=== Section Start ===

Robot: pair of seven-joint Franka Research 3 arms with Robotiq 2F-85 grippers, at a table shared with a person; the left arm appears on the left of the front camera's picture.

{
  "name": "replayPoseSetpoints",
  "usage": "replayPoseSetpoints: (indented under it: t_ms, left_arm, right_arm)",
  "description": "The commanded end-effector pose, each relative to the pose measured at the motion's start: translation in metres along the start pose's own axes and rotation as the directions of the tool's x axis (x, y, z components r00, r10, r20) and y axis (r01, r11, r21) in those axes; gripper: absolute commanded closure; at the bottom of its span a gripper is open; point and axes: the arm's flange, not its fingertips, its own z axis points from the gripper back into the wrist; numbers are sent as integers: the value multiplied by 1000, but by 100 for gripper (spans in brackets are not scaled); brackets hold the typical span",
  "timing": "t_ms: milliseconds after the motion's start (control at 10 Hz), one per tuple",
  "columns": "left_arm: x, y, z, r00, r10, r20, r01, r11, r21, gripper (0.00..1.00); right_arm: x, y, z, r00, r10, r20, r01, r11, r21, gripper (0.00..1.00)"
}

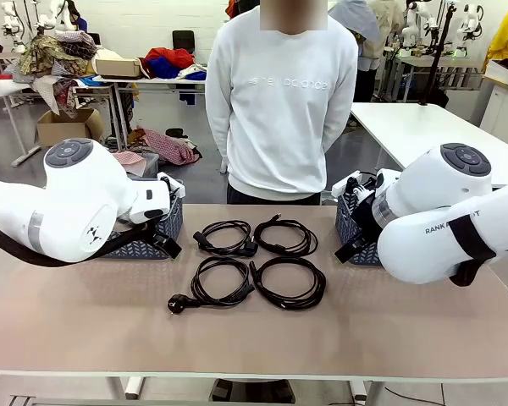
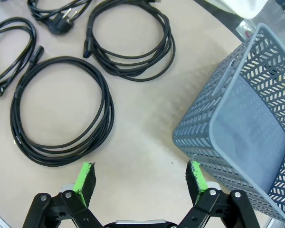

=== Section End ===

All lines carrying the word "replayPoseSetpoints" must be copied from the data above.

  "name": "replayPoseSetpoints",
  "usage": "replayPoseSetpoints: (indented under it: t_ms, left_arm, right_arm)",

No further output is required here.